• _Brief_: Write out the records that appear below, verbatim and complete, but without pictures.

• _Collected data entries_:
------------------------------------

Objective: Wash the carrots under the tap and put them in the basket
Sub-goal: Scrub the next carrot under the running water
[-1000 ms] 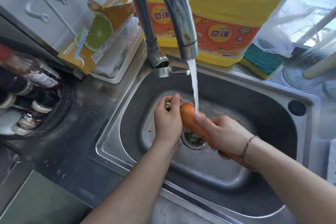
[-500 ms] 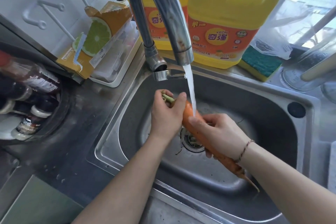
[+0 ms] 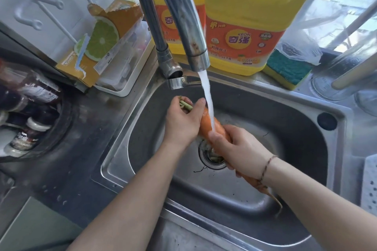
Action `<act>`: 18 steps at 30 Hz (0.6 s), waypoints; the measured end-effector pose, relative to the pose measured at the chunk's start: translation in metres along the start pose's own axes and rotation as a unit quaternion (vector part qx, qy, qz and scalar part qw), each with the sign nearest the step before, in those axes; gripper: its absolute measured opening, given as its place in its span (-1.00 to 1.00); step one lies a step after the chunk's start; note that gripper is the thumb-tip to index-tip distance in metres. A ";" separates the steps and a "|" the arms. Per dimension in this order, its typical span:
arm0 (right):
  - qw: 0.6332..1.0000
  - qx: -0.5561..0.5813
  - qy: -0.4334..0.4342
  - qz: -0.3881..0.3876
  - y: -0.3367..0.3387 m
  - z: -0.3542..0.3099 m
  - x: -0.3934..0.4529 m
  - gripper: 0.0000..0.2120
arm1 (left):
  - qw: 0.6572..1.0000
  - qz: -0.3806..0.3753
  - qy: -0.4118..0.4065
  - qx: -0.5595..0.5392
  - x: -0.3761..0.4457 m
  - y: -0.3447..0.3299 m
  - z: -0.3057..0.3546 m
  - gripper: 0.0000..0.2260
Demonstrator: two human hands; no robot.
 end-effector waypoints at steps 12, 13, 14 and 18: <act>0.994 -0.075 0.053 -0.059 -0.025 0.009 0.003 -0.62 | 0.998 0.005 0.020 0.059 0.012 0.010 -0.011 -0.66; 0.990 -0.116 0.072 -0.034 -0.020 0.006 0.002 -0.53 | 0.998 0.016 0.020 0.065 0.012 0.011 -0.010 -0.70; 0.985 -0.151 0.081 -0.003 -0.016 0.003 0.000 -0.51 | 0.997 0.028 0.019 0.076 0.013 0.013 -0.008 -0.72; 0.960 -0.262 0.030 0.099 -0.002 -0.005 -0.001 -0.59 | 0.992 0.052 0.007 0.114 0.013 0.011 0.006 -0.70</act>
Point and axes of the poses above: each hand's wrist, its own x-axis towards the middle knuckle, its own y-axis out of the back of the hand, z = x × y, the point moved 10 cm from there along x, towards the middle knuckle, and after that the axes turned 8 degrees about x, right-handed, at the moved point
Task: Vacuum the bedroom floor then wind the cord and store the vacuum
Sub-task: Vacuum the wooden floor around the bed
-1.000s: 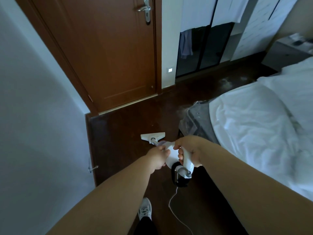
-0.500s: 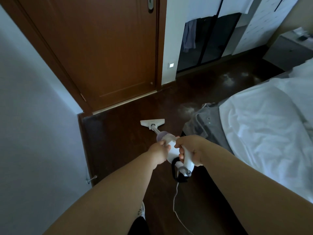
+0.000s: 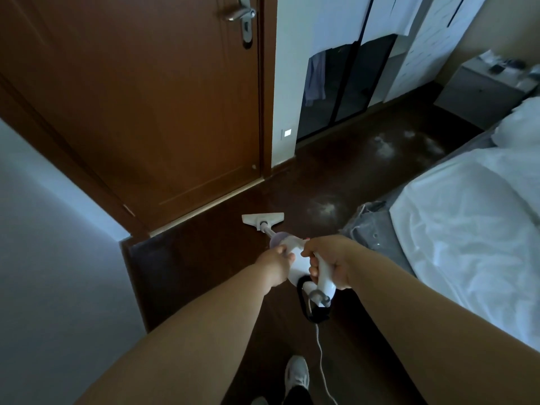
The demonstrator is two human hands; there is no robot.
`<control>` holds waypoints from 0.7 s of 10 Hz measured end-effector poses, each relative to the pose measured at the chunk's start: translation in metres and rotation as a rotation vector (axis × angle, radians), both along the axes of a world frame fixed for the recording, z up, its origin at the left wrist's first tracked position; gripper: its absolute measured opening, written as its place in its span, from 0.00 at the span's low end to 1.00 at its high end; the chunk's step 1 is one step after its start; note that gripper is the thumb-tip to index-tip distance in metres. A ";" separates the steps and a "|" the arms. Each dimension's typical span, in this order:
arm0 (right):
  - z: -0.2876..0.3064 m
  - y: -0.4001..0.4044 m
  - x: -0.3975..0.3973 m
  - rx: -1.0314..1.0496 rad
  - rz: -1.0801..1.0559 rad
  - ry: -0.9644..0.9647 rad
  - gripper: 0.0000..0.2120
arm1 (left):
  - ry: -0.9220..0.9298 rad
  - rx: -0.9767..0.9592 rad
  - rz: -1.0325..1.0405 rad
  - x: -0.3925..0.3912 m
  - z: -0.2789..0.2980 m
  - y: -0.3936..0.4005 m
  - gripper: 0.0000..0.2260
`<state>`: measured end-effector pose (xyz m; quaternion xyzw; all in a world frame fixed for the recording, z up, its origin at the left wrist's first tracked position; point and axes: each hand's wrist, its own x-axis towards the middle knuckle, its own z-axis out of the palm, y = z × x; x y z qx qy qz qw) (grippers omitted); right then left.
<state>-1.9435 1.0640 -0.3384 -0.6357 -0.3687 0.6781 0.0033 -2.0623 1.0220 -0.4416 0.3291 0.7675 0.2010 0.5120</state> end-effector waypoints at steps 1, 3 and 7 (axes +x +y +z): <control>-0.003 0.025 -0.016 -0.021 -0.026 0.029 0.03 | 0.018 0.010 -0.039 -0.018 -0.002 0.027 0.21; -0.011 0.093 -0.048 -0.028 -0.072 0.045 0.03 | 0.040 0.016 -0.053 -0.053 -0.004 0.095 0.20; 0.010 0.186 -0.081 -0.037 -0.181 0.002 0.03 | -0.022 0.013 -0.159 -0.101 0.003 0.205 0.22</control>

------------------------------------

• _Output below_:
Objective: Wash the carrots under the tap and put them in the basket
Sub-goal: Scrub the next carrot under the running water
[-1000 ms] 
[-500 ms] 
[+0 ms] 
Action `<act>`: 18 steps at 30 Hz (0.6 s), waypoints; the measured end-effector pose, relative to the pose measured at the chunk's start: translation in metres along the start pose's own axes and rotation as a unit quaternion (vector part qx, qy, qz and scalar part qw), each with the sign nearest the step before, in those axes; gripper: its absolute measured opening, given as its place in its span (-1.00 to 1.00); step one lies a step after the chunk's start; note that gripper is the thumb-tip to index-tip distance in metres. A ";" separates the steps and a "|" the arms. Per dimension in this order, its typical span:
arm0 (right):
  - qw: 0.6332..1.0000
  - qx: -0.5561..0.5813
  - qy: -0.4334..0.4342
  - qz: -0.3881..0.3876
  - y: -0.3367..0.3387 m
  - z: -0.3542..0.3099 m
  - x: -0.3934..0.4529 m
  - gripper: 0.0000..0.2120
arm1 (left):
  - qw: 0.6572..1.0000
  - qz: -0.3806..0.3753
  - qy: -0.4118..0.4065
  - qx: -0.5595..0.5392
  - x: -0.3761..0.4457 m
  - y: -0.3447..0.3299 m
  - z: -0.3057..0.3546 m
  - gripper: 0.0000..0.2260
Demonstrator: two human hands; no robot.
 end-effector waypoints at steps 12, 13, 14 and 18: <act>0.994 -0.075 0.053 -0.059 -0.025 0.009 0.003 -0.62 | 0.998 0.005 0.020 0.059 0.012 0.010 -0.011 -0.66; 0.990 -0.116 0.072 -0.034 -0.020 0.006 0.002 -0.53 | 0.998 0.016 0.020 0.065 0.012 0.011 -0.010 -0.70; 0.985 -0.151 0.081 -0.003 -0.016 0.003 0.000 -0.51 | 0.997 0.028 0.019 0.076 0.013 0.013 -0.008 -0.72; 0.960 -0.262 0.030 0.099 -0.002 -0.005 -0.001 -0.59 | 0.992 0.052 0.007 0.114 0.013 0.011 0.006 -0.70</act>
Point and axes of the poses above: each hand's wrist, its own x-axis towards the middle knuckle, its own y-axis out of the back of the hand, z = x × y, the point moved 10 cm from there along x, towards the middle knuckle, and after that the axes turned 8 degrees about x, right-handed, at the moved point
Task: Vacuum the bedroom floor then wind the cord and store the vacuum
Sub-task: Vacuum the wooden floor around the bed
-1.000s: 
-0.500s: 
+0.000s: 
The demonstrator is two human hands; there is no robot.
`<control>` holds waypoints from 0.7 s of 10 Hz measured end-effector poses, each relative to the pose measured at the chunk's start: translation in metres and rotation as a rotation vector (axis × angle, radians), both along the axes of a world frame fixed for the recording, z up, its origin at the left wrist's first tracked position; gripper: its absolute measured opening, written as its place in its span, from 0.00 at the span's low end to 1.00 at its high end; the chunk's step 1 is one step after its start; note that gripper is the thumb-tip to index-tip distance in metres. A ";" separates the steps and a "|" the arms. Each dimension's typical span, in this order:
arm0 (right):
  - z: -0.2876..0.3064 m
  - y: -0.4001..0.4044 m
  - x: -0.3975..0.3973 m
  - rx: -1.0314..1.0496 rad
  - rz: -1.0801..1.0559 rad
  - ry: -0.9644..0.9647 rad
  - gripper: 0.0000..0.2120
arm1 (left):
  - ry: -0.9220..0.9298 rad
  - rx: -0.9767..0.9592 rad
  - rz: -1.0325..1.0405 rad
  - x: -0.3925..0.3912 m
  - z: -0.2789..0.2980 m
  - y: -0.3936..0.4005 m
  - gripper: 0.0000..0.2260
`<state>`: measured end-effector pose (xyz m; quaternion xyzw; all in a world frame fixed for the recording, z up, its origin at the left wrist's first tracked position; point and axes: each hand's wrist, its own x-axis towards the middle knuckle, its own z-axis out of the palm, y = z × x; x y z qx qy qz qw) (grippers omitted); right then left.
<state>-1.9435 1.0640 -0.3384 -0.6357 -0.3687 0.6781 0.0033 -2.0623 1.0220 -0.4416 0.3291 0.7675 0.2010 0.5120</state> end-effector waypoints at steps 1, 3 and 7 (axes +x +y +z): <control>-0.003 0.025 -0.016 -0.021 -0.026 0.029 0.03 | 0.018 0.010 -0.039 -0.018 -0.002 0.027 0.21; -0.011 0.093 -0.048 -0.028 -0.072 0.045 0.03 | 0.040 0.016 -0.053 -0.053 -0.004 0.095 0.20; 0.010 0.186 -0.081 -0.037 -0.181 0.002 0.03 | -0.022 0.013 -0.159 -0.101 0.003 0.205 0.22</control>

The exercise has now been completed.